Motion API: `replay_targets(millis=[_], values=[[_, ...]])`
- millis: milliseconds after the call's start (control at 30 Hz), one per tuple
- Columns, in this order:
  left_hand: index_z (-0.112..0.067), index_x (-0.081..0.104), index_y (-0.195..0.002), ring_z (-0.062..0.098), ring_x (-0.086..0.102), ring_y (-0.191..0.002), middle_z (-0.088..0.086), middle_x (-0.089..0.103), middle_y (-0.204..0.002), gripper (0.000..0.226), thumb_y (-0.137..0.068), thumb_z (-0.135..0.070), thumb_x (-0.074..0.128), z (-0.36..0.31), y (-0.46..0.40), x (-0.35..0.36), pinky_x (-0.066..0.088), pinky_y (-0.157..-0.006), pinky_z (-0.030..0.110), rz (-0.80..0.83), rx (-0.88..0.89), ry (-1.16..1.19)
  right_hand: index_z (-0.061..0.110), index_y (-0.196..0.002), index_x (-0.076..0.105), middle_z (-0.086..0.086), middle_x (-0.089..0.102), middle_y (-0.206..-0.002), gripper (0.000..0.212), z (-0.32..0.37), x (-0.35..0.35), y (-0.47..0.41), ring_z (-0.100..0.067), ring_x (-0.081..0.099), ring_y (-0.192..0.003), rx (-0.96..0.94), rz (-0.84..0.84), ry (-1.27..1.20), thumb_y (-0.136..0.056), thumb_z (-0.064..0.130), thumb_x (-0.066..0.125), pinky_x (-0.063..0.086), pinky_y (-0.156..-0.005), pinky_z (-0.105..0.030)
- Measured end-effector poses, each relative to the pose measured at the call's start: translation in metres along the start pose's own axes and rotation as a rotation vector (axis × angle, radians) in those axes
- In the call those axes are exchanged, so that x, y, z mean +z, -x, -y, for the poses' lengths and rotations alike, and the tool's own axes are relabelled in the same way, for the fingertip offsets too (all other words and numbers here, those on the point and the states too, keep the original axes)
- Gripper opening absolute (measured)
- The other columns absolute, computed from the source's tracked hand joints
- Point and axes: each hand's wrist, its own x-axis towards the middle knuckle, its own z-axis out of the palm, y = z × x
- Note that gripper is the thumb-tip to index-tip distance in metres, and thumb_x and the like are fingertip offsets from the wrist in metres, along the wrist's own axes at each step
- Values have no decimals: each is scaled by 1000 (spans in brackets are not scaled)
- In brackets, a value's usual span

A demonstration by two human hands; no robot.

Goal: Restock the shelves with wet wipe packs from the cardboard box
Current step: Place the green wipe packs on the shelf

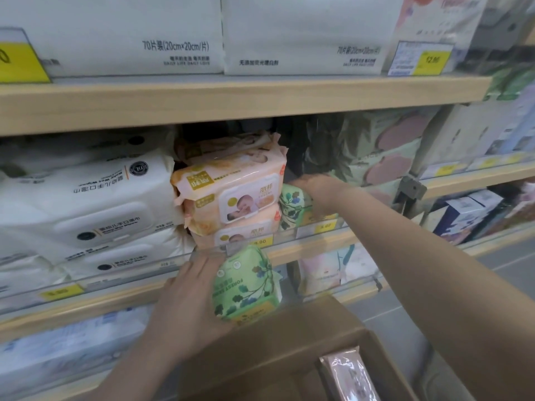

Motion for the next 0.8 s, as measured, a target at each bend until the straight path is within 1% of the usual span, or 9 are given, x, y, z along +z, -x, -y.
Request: replay_targets(millis=[67,133,233,400,567,600,667,733,800], values=[[-34,26,-137,13,38,-123,-12,33,-141,102,-50,-57,73,-1,2,0,43,-91,35,5,0,3,22,-149,20,-9,33,-149,85,3,1,4,-29,32,-136,22,11,-53,-79,11,66,27,-113,-43],[-34,28,-136,13,40,-119,-13,36,-138,100,-49,-55,74,2,2,-1,44,-88,34,-3,-3,8,22,-151,8,-7,18,-157,92,8,10,8,-29,13,-144,51,-27,-123,-79,27,65,10,-117,-48],[-35,29,-135,12,41,-115,-13,38,-132,99,-49,-55,75,6,1,-2,43,-86,33,-1,-15,-1,26,-152,1,-3,7,-160,94,13,22,8,-27,2,-146,74,-108,-90,-79,41,58,1,-117,-50],[-36,27,-135,10,39,-116,-14,36,-133,100,-48,-52,73,9,0,-1,43,-86,33,7,-12,6,19,-152,-3,-7,0,-160,100,17,22,9,-24,-1,-147,88,-121,-113,-79,46,60,0,-118,-47],[-32,30,-132,11,36,-120,-11,35,-132,95,-50,-49,74,0,0,-3,42,-87,31,61,21,13,16,-151,-7,1,-4,-160,105,58,18,82,-15,-3,-146,32,-245,-682,-78,30,68,2,-120,-41],[-31,32,-131,12,36,-121,-10,36,-131,93,-51,-49,75,-2,2,-3,42,-88,32,79,29,25,20,-150,-9,7,-6,-159,108,69,19,103,-10,-4,-145,-26,-221,-786,-77,28,69,4,-119,-39],[-28,36,-130,13,38,-120,-9,40,-127,92,-51,-48,77,-10,5,-6,42,-89,32,88,58,63,28,-150,-13,19,-8,-155,116,91,23,138,0,-2,-142,-144,-26,-937,-72,22,73,7,-117,-31],[-26,37,-132,14,41,-117,-8,43,-125,94,-50,-46,80,-20,9,-11,41,-91,31,100,83,114,32,-150,-8,20,0,-154,125,106,33,157,1,6,-142,-199,123,-909,-65,25,83,10,-117,-27],[-26,38,-133,15,43,-113,-8,45,-121,98,-47,-44,83,-31,15,-15,42,-92,34,129,96,161,32,-150,10,14,21,-151,124,113,43,168,-6,24,-138,-153,50,-889,-55,30,90,21,-116,-28]])
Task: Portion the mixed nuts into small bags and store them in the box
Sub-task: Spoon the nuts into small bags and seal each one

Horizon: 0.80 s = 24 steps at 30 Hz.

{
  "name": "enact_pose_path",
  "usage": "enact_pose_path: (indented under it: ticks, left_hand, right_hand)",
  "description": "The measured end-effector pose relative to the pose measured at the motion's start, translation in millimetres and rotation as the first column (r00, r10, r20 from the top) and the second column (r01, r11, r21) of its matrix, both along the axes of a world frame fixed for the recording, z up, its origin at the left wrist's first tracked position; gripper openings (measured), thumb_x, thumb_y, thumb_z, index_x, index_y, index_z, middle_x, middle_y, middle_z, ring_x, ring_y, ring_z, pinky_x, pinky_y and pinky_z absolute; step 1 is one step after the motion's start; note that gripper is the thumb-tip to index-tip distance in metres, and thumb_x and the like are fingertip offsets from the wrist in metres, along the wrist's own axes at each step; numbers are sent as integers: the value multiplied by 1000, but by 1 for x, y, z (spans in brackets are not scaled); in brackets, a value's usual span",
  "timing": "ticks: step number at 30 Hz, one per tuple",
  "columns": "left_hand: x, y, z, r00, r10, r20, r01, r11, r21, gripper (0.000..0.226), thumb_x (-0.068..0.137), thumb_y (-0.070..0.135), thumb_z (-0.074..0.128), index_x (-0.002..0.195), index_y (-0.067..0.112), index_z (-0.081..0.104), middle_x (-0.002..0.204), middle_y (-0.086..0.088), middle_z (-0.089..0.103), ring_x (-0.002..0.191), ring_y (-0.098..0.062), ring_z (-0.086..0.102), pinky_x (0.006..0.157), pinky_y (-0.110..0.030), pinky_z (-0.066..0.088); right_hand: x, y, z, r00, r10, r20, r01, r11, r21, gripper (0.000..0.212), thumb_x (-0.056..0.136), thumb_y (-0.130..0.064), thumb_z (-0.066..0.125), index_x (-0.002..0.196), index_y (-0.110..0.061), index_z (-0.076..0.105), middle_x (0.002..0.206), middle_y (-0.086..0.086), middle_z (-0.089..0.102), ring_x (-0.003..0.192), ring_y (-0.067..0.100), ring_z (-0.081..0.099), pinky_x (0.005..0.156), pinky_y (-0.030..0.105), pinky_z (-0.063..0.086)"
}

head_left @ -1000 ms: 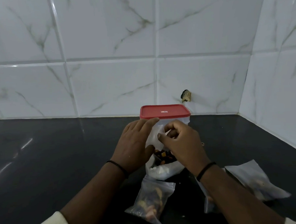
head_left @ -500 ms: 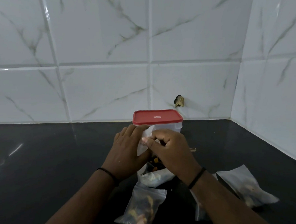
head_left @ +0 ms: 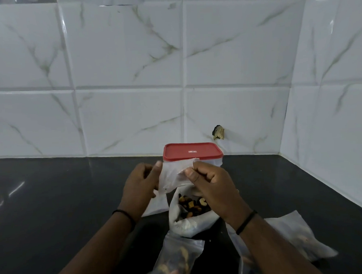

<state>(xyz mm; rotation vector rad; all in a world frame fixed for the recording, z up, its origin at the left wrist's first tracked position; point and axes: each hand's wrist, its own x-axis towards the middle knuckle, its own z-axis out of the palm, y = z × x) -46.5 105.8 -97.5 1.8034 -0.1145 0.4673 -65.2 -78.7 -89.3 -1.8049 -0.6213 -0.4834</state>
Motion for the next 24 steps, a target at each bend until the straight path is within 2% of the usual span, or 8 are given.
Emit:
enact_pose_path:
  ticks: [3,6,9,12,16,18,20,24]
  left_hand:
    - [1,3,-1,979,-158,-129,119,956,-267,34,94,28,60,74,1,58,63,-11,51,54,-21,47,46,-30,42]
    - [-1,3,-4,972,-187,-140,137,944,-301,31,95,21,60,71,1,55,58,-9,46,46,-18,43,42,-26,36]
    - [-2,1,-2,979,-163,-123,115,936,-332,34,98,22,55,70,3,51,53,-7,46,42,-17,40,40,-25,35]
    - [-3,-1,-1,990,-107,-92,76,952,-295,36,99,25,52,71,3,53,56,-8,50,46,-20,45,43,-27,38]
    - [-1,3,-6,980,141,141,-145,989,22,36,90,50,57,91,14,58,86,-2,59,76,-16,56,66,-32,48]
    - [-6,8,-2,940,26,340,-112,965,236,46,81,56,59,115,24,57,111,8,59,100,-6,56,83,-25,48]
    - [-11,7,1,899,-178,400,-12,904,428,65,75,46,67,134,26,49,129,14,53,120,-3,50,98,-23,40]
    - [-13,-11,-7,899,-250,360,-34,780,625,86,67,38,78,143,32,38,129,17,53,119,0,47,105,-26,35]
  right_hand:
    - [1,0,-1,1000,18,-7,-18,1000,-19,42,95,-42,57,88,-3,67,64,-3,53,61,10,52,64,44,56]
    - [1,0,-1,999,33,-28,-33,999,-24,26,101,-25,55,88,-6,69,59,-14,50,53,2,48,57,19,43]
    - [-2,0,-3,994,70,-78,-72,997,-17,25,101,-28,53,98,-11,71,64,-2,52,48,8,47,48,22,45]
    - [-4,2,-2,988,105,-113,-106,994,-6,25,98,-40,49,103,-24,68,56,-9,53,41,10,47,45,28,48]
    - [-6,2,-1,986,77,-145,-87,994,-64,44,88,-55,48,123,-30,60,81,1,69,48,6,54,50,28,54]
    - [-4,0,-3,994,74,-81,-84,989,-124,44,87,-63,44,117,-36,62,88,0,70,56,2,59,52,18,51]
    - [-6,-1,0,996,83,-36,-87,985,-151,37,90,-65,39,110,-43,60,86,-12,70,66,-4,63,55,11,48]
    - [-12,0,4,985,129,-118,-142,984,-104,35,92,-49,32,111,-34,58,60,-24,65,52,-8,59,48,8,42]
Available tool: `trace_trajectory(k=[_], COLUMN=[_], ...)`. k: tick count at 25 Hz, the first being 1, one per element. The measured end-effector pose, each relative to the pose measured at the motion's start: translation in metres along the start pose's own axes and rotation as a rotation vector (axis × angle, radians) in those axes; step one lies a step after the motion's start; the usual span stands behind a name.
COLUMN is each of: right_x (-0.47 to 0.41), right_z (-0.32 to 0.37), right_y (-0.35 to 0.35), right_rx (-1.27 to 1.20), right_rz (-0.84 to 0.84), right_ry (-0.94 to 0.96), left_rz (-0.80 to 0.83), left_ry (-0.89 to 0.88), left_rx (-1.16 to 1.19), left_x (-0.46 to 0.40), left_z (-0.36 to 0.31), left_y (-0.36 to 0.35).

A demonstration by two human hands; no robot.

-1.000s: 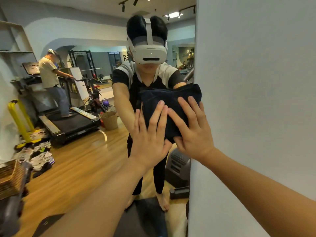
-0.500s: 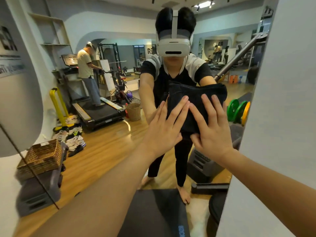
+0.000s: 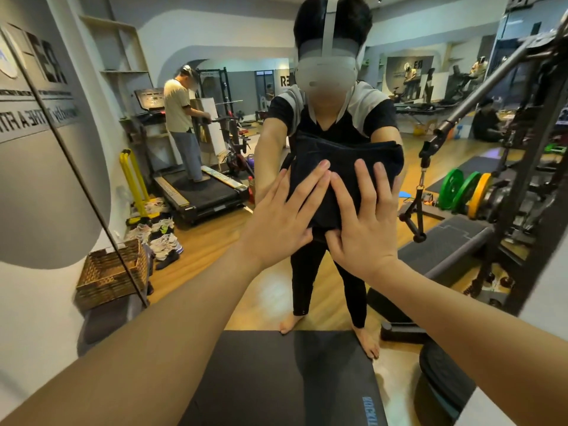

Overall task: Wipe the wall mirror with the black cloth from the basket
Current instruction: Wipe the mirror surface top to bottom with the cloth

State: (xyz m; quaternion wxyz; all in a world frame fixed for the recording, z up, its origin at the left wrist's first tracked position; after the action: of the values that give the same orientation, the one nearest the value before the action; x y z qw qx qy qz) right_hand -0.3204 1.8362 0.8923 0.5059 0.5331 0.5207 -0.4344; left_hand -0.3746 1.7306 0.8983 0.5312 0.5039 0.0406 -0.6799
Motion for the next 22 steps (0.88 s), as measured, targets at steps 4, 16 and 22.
trace_trajectory(k=[4,16,22], right_x=[-0.006,-0.022,-0.005], right_z=[0.055,0.251,0.315], right_y=[-0.025,-0.111,-0.142], right_rx=[-0.012,-0.057,-0.111], right_rz=[0.011,0.109,0.090], right_ry=[0.001,0.070,0.123], left_rz=[-0.008,0.029,0.045], left_ry=[0.006,0.128,0.189], left_rx=[-0.005,-0.105,-0.095], left_x=[0.040,0.184,0.251], left_z=[0.045,0.198,0.239], left_y=[0.009,0.053,0.044])
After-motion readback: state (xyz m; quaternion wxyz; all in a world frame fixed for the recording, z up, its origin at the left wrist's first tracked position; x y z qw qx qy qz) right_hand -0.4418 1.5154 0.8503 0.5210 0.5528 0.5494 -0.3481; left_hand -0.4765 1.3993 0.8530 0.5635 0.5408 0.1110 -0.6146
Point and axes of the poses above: each hand's wrist, its own x-axis away from the middle knuckle, its own y-axis out of the back of the hand, z = x × y, the point moved 9 cm from there along -x, towards the middle knuckle, and after that the axes turned 14 degrees about -z, right-handed, at the moved point
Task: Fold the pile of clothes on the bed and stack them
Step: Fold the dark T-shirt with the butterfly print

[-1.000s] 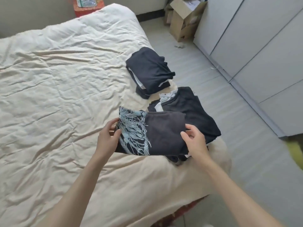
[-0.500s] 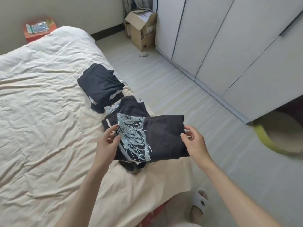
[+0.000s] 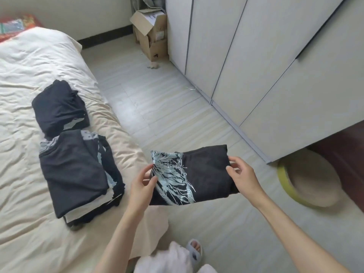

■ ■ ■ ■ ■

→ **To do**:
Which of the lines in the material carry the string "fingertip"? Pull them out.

→ **Task output**:
- In the call those axes are exchanged, so that x, y, z mean +z, -x, -y, for the poses' lengths and rotations alike, and the tool's own axes are relabelled in the same way, for the fingertip offsets too (all other words and numbers here, those on the point and the states too, keep the original axes)
- Note that gripper is the thumb-tip to index-tip distance in metres, and thumb_x and the like are fingertip offsets from the wrist in metres, along the wrist's own axes at each step
  "description": "The measured end-effector pose relative to the pose measured at the motion's start, translation in millimetres and rotation as the first column (r00, r10, r20 from the top) and the second column (r01, r11, r21) of its matrix, both along the axes of a world frame fixed for the recording, z up, its origin at the left wrist's first tracked position; gripper openings (measured), thumb_x, thumb_y, thumb_z, index_x, index_y, index_z, middle_x, middle_y, middle_z, ring_x, ring_y, ring_z, pinky_x, pinky_y and pinky_z absolute; step 1 is one step after the motion's start; note that gripper is the thumb-tip to index-tip distance in metres, and thumb_x and the like are fingertip offsets from the wrist in metres, along the wrist's own axes at each step; numbers are sent as integers: the value multiplied by 1000, but by 1 for x, y, z (spans in brackets are not scaled); in brackets, a value's usual span",

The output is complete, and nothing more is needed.